Congress aims ire at agency for job safety
| Washington
The controversial Occupational Safety and Health Administration (OSHA) may soon have its control over worker safety and health protection slashed by an increasingly conservative US Congress.
Congress, angered at what it feels is excessive regulation by the watchdog Federal Trade Commission (FTC), is close to enacting final legislation that could seriously cut back the scope and authority of that agency if not vetoed by the President. Now, lawmakers are turning their attention to the similar question of whether OSHA also needs its powers clipped.
Critics insist the agency -- set up in 1971 to oversee health and safety requirements for workers in plants and offices -- has become overly zealous to the financial detriment of employers. Proponents of the beleaguered agency argue that business groups, riding a conservative political tide, want to weaken federal health and safety inspections.
At issue is a bill introduced in the Senate entitled the Occupational Safety & Health Improvements Act of 1980 that would sharply cut back the scope of OSHA.
Significantly, the bill, introduced by Pennsylvania Republican Richard S. Schweiker, is snapping up solid support. In fact, the bill has already garnered the backing of two influential Democrats, Harrison A. Williams Jr. of New Jersey , chairman of the Senate Labor and Human Resources Committee, and alan Cranston of California, Senate majority whip.
Both men are stalwart supporters of big labor, both are liberals, and both -- up to this juncture -- have been considered strong supporters of federal supervision over workplace safety.
The issue, argues Senator Schweiker, who retires next year after serving six terms in the House and Senate, is that the agency has produced "hundreds and hundreds" of "Mickey Mouse regulations" instead of going after genuine accident and health problems.
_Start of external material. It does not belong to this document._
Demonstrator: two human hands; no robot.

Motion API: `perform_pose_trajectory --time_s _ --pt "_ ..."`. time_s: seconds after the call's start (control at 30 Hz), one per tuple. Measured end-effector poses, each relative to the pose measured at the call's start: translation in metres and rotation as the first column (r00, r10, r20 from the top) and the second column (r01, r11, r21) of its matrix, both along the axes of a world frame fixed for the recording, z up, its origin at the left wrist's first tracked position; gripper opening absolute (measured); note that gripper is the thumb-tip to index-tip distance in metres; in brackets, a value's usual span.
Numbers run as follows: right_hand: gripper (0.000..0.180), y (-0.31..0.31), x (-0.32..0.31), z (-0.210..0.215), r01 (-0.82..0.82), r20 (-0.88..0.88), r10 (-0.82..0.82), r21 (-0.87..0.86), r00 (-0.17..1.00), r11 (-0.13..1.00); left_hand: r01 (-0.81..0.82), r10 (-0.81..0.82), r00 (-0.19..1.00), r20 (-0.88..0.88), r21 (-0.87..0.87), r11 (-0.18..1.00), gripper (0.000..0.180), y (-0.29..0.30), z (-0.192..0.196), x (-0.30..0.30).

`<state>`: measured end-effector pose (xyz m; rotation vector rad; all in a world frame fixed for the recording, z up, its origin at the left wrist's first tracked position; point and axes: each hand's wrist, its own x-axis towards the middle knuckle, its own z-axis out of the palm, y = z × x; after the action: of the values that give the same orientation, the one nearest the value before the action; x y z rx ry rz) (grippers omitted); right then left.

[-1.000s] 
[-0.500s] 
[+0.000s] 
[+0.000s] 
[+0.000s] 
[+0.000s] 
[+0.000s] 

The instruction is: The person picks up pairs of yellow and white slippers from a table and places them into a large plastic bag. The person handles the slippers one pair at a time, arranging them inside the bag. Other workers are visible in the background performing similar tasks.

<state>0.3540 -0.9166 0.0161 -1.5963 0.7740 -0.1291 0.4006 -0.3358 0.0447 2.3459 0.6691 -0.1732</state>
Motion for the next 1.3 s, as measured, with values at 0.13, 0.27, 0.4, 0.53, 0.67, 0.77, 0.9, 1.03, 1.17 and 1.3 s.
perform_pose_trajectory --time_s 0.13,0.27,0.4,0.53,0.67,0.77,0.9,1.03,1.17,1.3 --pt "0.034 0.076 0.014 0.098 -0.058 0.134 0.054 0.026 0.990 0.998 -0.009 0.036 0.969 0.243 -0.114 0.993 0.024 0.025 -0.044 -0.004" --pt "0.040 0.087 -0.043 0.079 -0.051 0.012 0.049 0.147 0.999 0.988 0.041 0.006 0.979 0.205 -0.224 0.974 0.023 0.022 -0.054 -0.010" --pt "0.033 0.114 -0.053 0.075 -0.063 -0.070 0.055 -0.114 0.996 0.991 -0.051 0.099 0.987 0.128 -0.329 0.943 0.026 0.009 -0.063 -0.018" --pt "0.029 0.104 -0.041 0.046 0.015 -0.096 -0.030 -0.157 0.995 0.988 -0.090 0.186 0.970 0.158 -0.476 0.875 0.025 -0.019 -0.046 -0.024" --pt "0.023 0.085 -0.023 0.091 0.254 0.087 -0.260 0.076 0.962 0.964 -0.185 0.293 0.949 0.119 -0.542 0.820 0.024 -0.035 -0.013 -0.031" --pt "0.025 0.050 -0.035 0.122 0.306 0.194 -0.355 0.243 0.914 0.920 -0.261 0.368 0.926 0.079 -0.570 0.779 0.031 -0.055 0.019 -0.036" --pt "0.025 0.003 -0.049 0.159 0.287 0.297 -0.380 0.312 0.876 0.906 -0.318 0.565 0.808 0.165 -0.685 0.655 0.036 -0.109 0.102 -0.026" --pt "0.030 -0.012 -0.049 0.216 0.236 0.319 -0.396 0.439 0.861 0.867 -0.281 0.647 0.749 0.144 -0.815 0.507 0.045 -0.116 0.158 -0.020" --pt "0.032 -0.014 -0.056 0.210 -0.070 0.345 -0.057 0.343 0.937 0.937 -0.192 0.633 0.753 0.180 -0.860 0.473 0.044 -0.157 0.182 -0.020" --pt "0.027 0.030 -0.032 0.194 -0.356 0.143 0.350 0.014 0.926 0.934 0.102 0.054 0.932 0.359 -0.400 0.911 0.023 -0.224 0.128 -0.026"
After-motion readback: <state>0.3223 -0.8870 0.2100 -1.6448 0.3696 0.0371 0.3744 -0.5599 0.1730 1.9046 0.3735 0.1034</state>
The Labor and Human Resources Committee will hold hearings on the legislation in mid-March, and again in april. Committee sources say the bill has a solid chance of being enacted by the Senate and eventually being approved by the House later this year. A similar bill has been introduced on the House side, although hearing are not yet planned on that version.
Currently, the 3,000-person federal agency monitors health and safety protection requirements at 5 million "workplaces" around the US for over 65 million workers.
The Carter administration recently proposed OSHA's fiscal 1981 budget be increased to around $212 million, up from $183 million for fiscal 1980. That adds up to over a 15 percent increase in a budget originally billed by the administration as "tight." Whether that proposed increase will be reduced under the current administration anti-inflationary effort to trim the budget, however, is not known.
The legislation would basically do three things:
1. Sharply cut back by 90 percent or so the number of workplaces to be inspected by the agency.
2. Form joint labor-management committees to oversee work safety and health requirements.
3. Reduce or scrap federal penalties for noncompliance and provide "incentives" for greater private sector surveillance.
Labor is already working hard to defeat the legislation. But with liberals like Senators Williams and Cranston (and Idaho Democrat Frank Church) supporting the bill, they are conceding that there may not be all that much they can do.
According to AFL-CIO president Lane Kirkland, OSHA is sound legislation that should be strengthened rather than weakened.
Labor groups are specifically concerned by the "determination" method that would be used to identify the 10 percent or so of all workplaces that would remain under OSHA inspection procedures. To determine where injuries occur most often, OSHA would be required to use statistical data obtained from workers compensation reports and from affidavits filed by employers stating their injury rates.
But this, labor officials argue, would add up to inspection "after the fact," rather than the current method of "surprise" inspections aimed at entire industries with high accident rates.